Round-up Tracks: (alt-J, Black Honey, Dream Wife & More)

All the biggest and best tracks of the week, rounded up and reviewed.

Good afternoon dear readers and welcome to another edition of Tracks. On this, a week where we’re packing our bags and sorting out all our liquids (for airport security obviously, you filthy lot), a whole bunch of our faves decided to give us new tracks, and in a lot of instances, they’re the best they’ve produced yet. What a life we’re living.

From alt-J and Wolf Alice’s Ellie Rowsell making more than a few of our dreams come true, to Black Honey return with an absolute monster of a new single and Dream Wife making their biggest statement yet on ‘Somebody’, it’s been a week for the ages. Trust us.

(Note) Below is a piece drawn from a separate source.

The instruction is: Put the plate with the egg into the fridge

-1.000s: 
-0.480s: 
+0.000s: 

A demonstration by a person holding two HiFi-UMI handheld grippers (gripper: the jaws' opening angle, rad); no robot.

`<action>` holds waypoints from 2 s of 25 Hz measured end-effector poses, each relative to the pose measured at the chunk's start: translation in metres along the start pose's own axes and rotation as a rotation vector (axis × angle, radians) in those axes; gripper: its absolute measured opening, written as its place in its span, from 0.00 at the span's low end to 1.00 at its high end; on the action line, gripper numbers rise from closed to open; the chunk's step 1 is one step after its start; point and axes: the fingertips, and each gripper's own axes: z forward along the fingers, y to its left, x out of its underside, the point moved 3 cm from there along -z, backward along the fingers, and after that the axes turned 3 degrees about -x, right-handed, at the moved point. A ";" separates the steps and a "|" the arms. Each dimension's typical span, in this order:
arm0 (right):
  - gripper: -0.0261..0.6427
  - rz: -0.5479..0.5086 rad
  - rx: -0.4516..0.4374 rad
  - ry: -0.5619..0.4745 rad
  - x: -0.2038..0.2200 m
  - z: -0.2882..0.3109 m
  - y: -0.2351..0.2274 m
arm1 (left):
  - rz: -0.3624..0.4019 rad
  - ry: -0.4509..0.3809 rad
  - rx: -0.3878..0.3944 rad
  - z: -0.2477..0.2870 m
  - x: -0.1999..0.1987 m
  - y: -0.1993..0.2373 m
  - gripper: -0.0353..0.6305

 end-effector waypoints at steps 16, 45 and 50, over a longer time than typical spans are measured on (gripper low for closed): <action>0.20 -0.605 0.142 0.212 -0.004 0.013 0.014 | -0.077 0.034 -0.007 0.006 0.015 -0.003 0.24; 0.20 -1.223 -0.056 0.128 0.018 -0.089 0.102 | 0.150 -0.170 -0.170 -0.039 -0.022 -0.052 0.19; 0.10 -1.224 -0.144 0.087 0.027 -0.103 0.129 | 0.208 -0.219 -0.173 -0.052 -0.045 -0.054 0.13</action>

For our verdicts on all of this week’s biggest and most exciting tracks, all you need to do is scroll down. And if you’re itching to check out everything else out this week, step this way for DIY’s Listening Hub, and our Essential Playlist.

alt-J - 3WW

It’d be easy to assume alt-J’s continued success would make them tread a straighter line. In reality, their development’s seen them head down weirder, more abstract paths. ‘Intro’, the opening track to second album ‘This Is All Yours’, was a bustling, anxiety-fuelled trip down the streets of Japanese city Nara.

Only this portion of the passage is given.